Francois Mitterrand, leader of the leftist opposition forces bidding for power in France, has canceled plans to visit the United States this year after receiving indications that he would not be able to meet President Carter, French sources reported today.

Carter's failure to agree in advance to meet with Mitterrand in Washington later this month is likely to be considered here as a boost for President Valery Giscard d'Estaing's efforts to keep Mitterrand's Socialist Party and its ally, the French Communist Party, from winning parliamentary elections next March.

Analysts are also questioning whether it represents a signal of a toucher public stand by the Carter administration on Western European Communists and their electoral allies.
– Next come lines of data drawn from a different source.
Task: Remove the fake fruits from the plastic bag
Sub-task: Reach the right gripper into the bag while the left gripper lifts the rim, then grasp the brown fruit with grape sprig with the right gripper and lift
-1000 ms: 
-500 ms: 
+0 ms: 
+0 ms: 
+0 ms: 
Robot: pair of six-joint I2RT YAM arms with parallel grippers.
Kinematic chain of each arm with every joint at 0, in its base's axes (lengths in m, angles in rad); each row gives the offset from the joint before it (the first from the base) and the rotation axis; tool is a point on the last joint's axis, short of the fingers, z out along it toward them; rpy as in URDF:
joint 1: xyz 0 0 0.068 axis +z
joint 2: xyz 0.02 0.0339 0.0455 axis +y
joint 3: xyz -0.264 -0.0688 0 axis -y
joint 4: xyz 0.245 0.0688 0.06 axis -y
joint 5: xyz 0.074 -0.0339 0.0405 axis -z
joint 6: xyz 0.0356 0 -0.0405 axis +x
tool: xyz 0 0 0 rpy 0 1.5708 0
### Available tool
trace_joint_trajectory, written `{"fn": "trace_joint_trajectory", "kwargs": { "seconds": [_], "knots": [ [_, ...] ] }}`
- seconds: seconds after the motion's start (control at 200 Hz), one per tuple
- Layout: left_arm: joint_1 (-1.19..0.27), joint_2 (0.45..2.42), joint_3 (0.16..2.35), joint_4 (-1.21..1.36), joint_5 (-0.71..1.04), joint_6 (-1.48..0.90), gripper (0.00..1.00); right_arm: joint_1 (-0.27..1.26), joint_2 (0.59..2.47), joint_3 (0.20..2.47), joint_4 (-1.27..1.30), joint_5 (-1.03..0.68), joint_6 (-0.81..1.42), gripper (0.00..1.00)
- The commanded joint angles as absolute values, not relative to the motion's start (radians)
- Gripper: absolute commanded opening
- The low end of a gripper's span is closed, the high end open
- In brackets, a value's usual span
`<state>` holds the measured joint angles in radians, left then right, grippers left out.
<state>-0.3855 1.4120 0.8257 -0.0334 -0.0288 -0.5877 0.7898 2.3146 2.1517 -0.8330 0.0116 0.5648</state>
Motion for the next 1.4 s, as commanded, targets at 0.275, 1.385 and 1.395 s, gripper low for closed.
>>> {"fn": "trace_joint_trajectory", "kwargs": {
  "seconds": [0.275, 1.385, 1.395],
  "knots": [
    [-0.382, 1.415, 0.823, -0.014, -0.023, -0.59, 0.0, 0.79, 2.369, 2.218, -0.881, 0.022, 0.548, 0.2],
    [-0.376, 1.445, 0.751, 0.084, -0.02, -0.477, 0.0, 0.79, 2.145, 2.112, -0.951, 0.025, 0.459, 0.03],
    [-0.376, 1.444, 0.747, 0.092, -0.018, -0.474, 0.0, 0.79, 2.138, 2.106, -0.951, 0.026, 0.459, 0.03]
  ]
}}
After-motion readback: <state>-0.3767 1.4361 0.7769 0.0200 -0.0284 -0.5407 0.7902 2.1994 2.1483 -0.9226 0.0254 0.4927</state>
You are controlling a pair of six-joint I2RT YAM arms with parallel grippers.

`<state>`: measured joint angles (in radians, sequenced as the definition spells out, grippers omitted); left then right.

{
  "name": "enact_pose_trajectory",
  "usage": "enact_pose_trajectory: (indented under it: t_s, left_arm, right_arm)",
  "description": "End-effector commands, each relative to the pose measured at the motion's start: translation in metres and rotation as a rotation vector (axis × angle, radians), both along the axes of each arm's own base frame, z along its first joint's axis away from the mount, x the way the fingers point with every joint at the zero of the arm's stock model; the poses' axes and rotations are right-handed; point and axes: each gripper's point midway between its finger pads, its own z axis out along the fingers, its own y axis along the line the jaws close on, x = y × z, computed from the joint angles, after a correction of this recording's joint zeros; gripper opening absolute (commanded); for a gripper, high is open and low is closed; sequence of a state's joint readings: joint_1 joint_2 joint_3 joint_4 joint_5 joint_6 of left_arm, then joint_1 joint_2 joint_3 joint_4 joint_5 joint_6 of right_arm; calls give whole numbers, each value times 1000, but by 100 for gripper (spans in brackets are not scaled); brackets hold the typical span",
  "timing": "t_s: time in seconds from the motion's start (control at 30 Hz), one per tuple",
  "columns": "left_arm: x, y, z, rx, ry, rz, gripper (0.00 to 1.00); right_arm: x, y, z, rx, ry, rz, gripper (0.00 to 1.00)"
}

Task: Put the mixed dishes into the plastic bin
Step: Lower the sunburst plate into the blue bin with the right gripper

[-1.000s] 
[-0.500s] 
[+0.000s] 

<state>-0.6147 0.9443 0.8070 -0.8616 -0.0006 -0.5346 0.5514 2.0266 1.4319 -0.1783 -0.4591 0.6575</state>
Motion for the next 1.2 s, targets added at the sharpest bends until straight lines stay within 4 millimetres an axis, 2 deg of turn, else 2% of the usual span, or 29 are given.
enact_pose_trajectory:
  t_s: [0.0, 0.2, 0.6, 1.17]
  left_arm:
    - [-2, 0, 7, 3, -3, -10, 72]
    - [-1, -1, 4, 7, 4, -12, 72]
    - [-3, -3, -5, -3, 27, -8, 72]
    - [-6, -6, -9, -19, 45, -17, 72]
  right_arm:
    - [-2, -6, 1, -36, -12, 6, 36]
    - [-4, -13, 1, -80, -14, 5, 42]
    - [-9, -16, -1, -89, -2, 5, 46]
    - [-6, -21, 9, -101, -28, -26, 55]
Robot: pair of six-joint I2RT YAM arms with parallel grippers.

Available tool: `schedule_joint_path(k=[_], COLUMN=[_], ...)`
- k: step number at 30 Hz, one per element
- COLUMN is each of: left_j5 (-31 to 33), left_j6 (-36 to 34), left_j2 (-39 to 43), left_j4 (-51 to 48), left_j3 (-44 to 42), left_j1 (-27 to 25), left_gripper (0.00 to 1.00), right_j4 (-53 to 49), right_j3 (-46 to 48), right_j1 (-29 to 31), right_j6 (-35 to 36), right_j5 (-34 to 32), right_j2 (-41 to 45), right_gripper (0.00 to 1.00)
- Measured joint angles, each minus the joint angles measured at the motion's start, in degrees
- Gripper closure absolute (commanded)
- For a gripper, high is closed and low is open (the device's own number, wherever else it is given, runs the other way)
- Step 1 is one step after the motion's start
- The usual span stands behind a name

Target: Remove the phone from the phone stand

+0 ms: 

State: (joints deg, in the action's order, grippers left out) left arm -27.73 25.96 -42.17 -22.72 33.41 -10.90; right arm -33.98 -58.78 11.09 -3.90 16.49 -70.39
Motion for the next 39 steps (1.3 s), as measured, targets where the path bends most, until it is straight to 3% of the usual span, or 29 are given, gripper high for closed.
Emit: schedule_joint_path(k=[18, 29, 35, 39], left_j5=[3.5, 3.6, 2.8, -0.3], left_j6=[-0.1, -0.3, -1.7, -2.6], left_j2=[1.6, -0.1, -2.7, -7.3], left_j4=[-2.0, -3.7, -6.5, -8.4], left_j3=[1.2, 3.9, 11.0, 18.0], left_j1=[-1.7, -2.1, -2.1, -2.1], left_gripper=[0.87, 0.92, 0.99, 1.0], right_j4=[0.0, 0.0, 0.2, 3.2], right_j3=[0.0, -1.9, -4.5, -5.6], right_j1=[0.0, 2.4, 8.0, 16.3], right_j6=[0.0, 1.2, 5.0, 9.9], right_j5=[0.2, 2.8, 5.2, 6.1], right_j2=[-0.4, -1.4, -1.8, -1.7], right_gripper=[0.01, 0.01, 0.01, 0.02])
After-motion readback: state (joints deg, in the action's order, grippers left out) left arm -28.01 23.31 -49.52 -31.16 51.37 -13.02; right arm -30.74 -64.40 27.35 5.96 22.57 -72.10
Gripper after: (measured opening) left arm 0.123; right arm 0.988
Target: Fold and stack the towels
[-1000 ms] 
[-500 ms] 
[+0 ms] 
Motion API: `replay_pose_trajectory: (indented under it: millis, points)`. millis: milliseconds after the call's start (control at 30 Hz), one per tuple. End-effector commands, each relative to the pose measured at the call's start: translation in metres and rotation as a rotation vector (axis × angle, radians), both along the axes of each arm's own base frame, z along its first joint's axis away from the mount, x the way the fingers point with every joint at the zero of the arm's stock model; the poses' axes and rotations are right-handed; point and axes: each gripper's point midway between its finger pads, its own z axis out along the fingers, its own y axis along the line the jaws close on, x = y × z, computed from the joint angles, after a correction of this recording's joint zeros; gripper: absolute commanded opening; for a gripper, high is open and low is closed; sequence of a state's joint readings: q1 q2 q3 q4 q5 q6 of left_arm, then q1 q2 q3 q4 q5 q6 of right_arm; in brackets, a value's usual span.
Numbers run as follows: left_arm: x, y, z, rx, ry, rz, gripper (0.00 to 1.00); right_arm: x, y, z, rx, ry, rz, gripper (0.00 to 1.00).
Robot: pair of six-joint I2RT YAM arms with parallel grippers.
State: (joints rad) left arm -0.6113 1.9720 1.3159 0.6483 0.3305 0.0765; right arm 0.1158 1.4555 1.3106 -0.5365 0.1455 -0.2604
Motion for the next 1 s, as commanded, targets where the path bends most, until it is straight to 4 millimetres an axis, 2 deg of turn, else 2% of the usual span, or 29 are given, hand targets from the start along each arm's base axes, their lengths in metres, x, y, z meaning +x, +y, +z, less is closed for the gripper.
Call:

The Socialists have sought in recent months to project an image of solid and wide acceptibility in other Western capitals. They have sought to reasure moderate opinion here about American reaction and other international consequences of a leftist victory, which could lead to Communist participation in the government.

A Carter-Mitterrand meeting would have been a major plus for those efforts, and would have given new prestige to Mitterrand, the left's most likely candidate for prime minister in the event of a Socialist-Communist victory in the 1978 elections.

Public opinion polls show that the Socialists and Communists would win about 54 per cent of the vote and a msjority in the National Assembly if the vote were held today. Giscard, whose seven-year term extends until 1981, would then come under tremendous pressure to choose a Socialist as his prime minister.

The latest national polls, released yesterday, showed Mitterrand continuing to be the most popular party leader in France today. His 68 per cent favorable rating is topped only by Minister of Health Simone Veil, who has a 72 per cent favorable figure.

Giscard, who as president takes a position of being above party politics, and his prime minister, Raymond Barre, were not ranked in the poll. Gaullist leader Jacques Chirac had a 49 per cent favorable rating, while Communist George Marchais was rated at 44 per cent.

Senior Socialist Party officials visited Washington this spring to sound out the Carter administration on a meeting with the President or at least a chat with Vice President Mondale in which Carter might participate at the end.

They had been encouraged by the 1976 presidential campaign, in which Carter and some of his foreign policy advisers indicated that they were not as rigidly opposed to leftist moves toward power through democratic elections in Western Europe as was then-Secretary of State Henry A. Kissinger.

Moreover, the strong possiblity that the left may win the 1978 election here has led some American officials to argue that the Carter administration should not take an attitude that would be interpreted as hostile by the Socialists.

Mitterrand, who met with Kissinger in Washington in 1975, appeared to have strong hopes of another trip, built around invitations to speak to academic and foreign policy groups, that would result in a protocol success to reflect his position as a potential prime minister.

The Carter administration has been careful not to flatly reject a meeting with Mitterrand, but there has been no response to strong Socialist suggestions that Mitterrand would be able to see Carter during a July visit. That visit has been canceled as a result.

A trip in the fall would follow Carter's meeting with Prime Minister Barre, who visits Washington in September. It would also run close to the French election campaign and it would be even more difficult leader then, Mitterrand reportedly believes. He has therefore decided against any trip at all in the absence of a clear invitation from Carter.

Government officials emphasize that Giscard has carefully abstained from making any suggestions or requests to Carter on the Mitterrand visit.

But the two presidents appear to have established a good personal relationship as a result of their meeting at the May economic summit in London and Socialist hopes for a White House visit for Mitterrand have been shrinking since them.

The Carter administration also appears to be trying to refine its position toward leftist groups in Western Europe, especially the "Eurocommunist" Parties in Italy, France and Spain. These parties assert that they are committed to democratic practicts and fair elections and that they are independent of Moscow.

The State Department stressed last month the similarity between its views on Eurocommunism and those of Kissinger. During his election campaign Carter sought to underline the contrasts.